I could have told them that years ago. My aunt loved her books as if they were her children. She adopted each one of them out to only worthy readers, and refused to let people take their chances on anything unless they had a serious interest in reading the books they bought. This meant that she scared most customers away.
She scared me too. But for different reasons.
“What are you going to do with all of this?” asked Marva.
I finished chewing, swallowed, and said, “I plan on selling it. You wouldn't happen to know any interested buyers, would you?”
“Yes. I can help you with that!” The real-estate lady worked her way toward the front of the crowd. She was almost as wide as she was tall, so several people had to plaster themselves against the doorway to make room.
I thought I heard someone mumble “sell-out Sweeney” as she passed.

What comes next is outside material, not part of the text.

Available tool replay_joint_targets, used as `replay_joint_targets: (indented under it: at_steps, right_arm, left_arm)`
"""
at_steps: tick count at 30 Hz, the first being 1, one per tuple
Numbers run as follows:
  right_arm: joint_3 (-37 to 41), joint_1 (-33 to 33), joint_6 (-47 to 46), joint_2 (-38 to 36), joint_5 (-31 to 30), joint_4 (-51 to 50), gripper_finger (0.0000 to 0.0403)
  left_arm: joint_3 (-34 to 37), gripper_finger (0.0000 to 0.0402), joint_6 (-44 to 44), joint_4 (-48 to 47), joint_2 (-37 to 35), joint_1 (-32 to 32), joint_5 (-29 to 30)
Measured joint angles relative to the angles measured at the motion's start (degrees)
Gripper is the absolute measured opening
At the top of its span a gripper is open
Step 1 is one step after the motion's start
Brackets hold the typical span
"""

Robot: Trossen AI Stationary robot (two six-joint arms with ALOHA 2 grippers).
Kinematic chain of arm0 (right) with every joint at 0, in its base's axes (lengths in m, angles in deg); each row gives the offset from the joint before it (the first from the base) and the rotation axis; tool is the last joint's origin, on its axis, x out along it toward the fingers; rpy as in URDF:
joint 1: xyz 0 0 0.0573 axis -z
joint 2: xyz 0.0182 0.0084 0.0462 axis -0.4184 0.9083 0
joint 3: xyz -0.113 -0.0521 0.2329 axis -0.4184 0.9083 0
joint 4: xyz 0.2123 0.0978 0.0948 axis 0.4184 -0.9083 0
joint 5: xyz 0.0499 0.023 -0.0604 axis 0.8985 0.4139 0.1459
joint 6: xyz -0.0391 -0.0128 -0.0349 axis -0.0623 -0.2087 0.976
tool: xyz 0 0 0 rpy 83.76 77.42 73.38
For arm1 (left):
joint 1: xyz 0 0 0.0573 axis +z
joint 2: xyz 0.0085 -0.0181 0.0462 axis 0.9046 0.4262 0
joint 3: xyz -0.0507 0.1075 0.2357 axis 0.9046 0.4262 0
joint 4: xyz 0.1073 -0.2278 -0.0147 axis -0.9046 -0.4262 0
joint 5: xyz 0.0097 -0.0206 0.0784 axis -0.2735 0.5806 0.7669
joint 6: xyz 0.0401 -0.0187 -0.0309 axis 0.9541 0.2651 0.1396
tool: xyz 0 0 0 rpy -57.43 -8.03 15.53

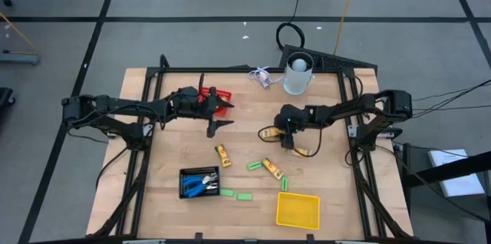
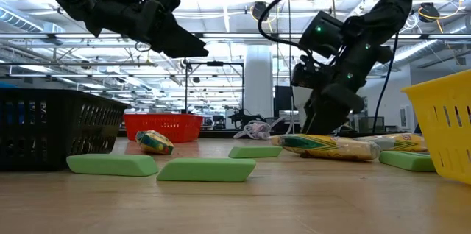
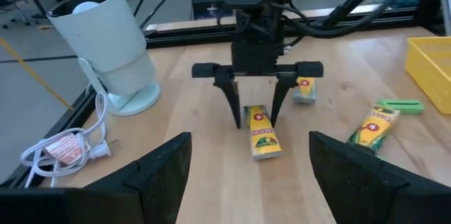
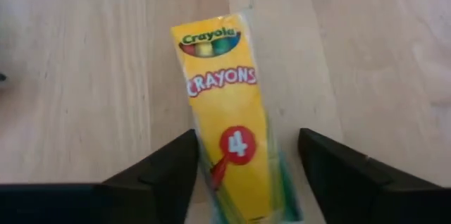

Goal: Pick & Place School Supplies
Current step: Put the crayon box into the red bin

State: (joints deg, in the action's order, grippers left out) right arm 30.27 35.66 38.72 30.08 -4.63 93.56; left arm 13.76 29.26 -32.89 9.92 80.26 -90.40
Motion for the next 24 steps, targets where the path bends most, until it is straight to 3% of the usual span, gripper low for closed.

Marva squinted at me over the top of Reeba Sweeney's head. “Don't be in too much of a rush, now. You never know what you might decide to do once you spend a little time here.” She looked down her nose at Reeba Sweeney and then down at her watch. “Whoops, time for work. Well . . . Good luck.”
“I've got to get to a meeting with the city council,” said the mayor.
Reeba Sweeney grabbed his elbow. “I haven't received your donation to the Harrisburg Festival of the Arts, George.”
He looked from her to me and then at the ground. “In the mail.”
The crowd was gone so quickly, I wondered if it was something I said. But one look at the room around me made me understand why. Who wanted to suffer from accidental mummification under thousands of dusty books?
I was left sitting on my tuffet, curious to hear what Reeba Sweeney thought about selling the place. I pulled the wrapper over the remaining portion of my fruit leather and tucked it back in my pocket. My four-legged friend found the only bare spot on the floor and lay down with an
ooomph
.
Reeba Sweeney cleared her throat and stepped around me, careful not to trip on the magazines at her feet. “I hope you understand. Clients won't want to pay top dollar for this store. This place needs a lot of work.”